The province contains, among the numerous historical sites, the Roman settlement of Helvia Recina, destroyed by orders of Alaric I, King of the Visigoths, in 408. The province was part of the Papal States from 1445 (with an interruption during the French invasion during the Napoleonic Wars), until the unification of Italy in 1860. The University of Macerata was formed in the province in 1260 and was known as the University of the Piceno from 1540, when Pope Paul III issued a bull naming it this. The town of Camerino, home to another historical university, is also located in the region.
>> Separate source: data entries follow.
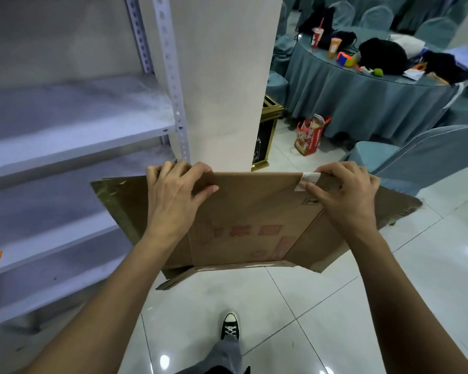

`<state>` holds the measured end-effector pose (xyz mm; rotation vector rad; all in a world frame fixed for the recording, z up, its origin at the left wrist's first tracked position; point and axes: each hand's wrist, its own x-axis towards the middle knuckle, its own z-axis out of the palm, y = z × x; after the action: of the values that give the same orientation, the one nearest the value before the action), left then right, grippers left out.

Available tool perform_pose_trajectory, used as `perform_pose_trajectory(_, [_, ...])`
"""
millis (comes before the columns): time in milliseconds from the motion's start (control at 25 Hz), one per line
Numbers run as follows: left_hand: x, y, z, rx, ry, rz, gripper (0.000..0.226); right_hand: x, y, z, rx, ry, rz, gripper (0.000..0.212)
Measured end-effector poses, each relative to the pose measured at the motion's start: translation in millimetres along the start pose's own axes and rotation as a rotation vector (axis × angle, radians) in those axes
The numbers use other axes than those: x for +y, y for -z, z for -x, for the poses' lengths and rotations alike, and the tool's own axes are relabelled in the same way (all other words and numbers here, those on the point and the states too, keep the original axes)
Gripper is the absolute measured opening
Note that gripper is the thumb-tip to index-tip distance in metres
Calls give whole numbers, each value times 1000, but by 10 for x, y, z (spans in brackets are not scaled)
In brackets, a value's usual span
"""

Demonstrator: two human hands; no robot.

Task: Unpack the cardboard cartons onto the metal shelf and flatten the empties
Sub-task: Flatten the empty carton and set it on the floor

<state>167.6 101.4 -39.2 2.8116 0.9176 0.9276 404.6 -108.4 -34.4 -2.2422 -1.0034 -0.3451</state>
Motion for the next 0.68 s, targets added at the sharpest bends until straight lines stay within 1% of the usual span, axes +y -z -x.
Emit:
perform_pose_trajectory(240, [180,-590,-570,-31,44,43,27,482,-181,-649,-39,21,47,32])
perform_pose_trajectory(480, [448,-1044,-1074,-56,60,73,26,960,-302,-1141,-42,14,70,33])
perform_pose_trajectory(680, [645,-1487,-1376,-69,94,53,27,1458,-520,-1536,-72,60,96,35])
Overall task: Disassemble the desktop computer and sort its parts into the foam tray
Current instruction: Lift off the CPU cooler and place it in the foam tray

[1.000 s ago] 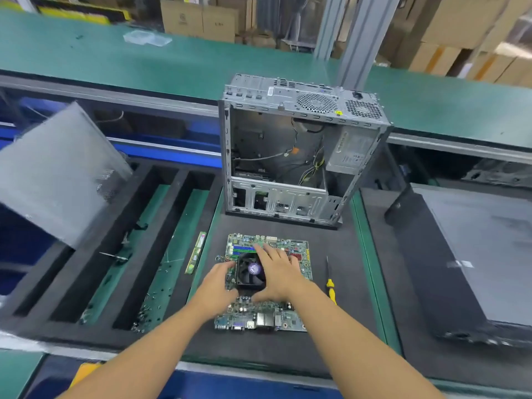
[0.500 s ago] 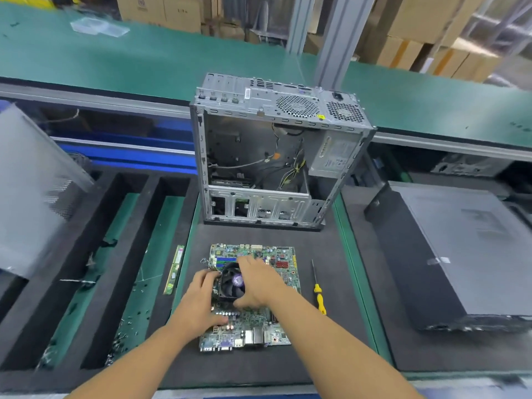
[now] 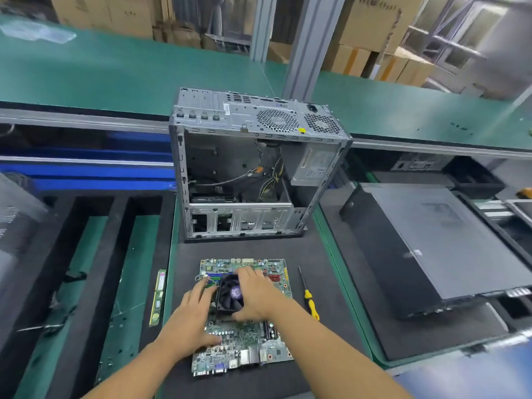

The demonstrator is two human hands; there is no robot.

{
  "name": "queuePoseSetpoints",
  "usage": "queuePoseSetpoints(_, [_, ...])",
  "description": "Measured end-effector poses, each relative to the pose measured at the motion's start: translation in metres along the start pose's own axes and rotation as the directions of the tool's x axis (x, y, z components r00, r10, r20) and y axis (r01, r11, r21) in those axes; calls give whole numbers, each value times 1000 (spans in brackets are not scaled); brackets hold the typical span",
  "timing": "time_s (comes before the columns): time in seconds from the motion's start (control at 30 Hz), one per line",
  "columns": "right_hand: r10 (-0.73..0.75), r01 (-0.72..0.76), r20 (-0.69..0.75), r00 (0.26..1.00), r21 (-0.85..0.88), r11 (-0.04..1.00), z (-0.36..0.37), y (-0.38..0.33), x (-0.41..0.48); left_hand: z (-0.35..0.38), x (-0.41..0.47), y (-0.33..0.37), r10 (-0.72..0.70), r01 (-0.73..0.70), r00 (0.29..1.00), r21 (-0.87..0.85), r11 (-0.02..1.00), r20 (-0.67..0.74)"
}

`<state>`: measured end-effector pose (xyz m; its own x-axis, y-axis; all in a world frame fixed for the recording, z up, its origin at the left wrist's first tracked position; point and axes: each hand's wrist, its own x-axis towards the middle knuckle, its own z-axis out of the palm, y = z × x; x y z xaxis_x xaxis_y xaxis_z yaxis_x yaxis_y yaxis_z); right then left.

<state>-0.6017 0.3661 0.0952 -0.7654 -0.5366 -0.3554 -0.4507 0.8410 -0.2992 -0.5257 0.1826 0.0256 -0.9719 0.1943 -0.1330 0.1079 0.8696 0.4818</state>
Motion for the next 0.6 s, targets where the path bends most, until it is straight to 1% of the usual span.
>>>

Cingoli was founded in the province as Cingulum, also known as "The Balcony of the Marche" due to its views of the surroundings. Tolentino was founded by the Romans as Tolentinum, while Recanati is widely known as the birthplace of poet Giacomo Leopardi. Massimo Girotti, an actor, was born in Mogliano in the province of Macerata.
==Government==
===List of presidents===

| No. | Portrait |  | Name | Term start | Term end | Party | Election |
| 1 |  |  | Tommaso Martello | 1951 | 1956 | Christian Democracy | 1951 |
| 1956 | 1960 | 1956 |
| 2 |  |  | Azzolino Pazzaglia | 1960 | 1964 | Christian Democracy | 1960 |
| 1964 | 1970 | 1964 |
| 3 |  |  | Giancarlo Quagliani | 1970 | 1975 | Christian Democracy | 1970 |
| 4 |  |  | Otello Di Stefani | 1975 | 1980 | Christian Democracy | 1975 |
| 1980 | 1985 | 1980 |
| 5 |  |  | Nicola Mancioli | 2 August 1985 | 26 July 1990 | Christian Democracy | 1985 |
| 6 |  |  | Luigi Sileoni | 26 July 1990 | 8 May 1995 | Christian Democracy | 1990 |
| 7 |  |  | Sauro Pigliapoco | 8 May 1995 | 14 June 1999 | Democratic Party of the Left Democrats of the Left | 1995 |
| 14 June 1999 | 28 June 2004 | 1999 |
| 8 |  |  | Giulio Silenzi | 28 June 2004 | 11 June 2009 | Democrats of the Left Democratic Party | 2004 |
| 9 |  |  | Franco Capponi | 11 June 2009 | 21 June 2010 | The People of Freedom | 2009 |
| – |  |  | Sandro Calvosa | 21 June 2010 | 1 June 2011 | Prefectural commissioner | — |
| 10 |  |  | Antonio Pettinari | 1 June 2011 | 29 August 2016 | Union of the Centre | 2011 |
| 29 August 2016 | 19 December 2021 | 2016 |
| 11 |  |  | Sandro Parcaroli | 19 December 2021 | 16 March 2026 | Lega per Salvini Premier | 2021 |
| 12 |  |  | Alessandro Gentilucci | 16 March 2026 | Incumbent | Brothers of Italy | 2026 |

=== Municipalities ===

The province has 55 municipalities:

- Apiro
- Appignano
- Belforte del Chienti
- Bolognola
- Caldarola
- Camerino
- Camporotondo di Fiastrone
- Castelraimondo
- Castelsantangelo sul Nera
- Cessapalombo
- Cingoli
- Civitanova Marche
- Colmurano
- Corridonia
- Esanatoglia
- Fiastra
- Fiuminata
- Gagliole
- Gualdo
- Loro Piceno
- Macerata
- Matelica
- Mogliano
- Monte Cavallo
- Monte San Giusto
- Monte San Martino
- Montecassiano
- Montecosaro
- Montefano
- Montelupone
- Morrovalle
- Muccia
- Penna San Giovanni
- Petriolo
- Pieve Torina
- Pioraco
- Poggio San Vicino
- Pollenza
- Porto Recanati
- Potenza Picena
- Recanati
- Ripe San Ginesio
- San Ginesio
- San Severino Marche
- Sant'Angelo in Pontano
- Sarnano
- Sefro
- Serrapetrona
- Serravalle di Chienti
- Tolentino
- Treia
- Urbisaglia
- Ussita
- Valfornace
- Visso

== Demographics ==
As of 2026, the population is 301,689, of which 49.1% are male, and 50.9% are female. Minors make up 14.2% of the population, and seniors make up 27.2%.

=== Immigration ===
As of 2025, immigrants make up 13.7% of the population. The 5 largest foreign countries of birth are Romania, Albania, Pakistan, North Macedonia, and Morocco.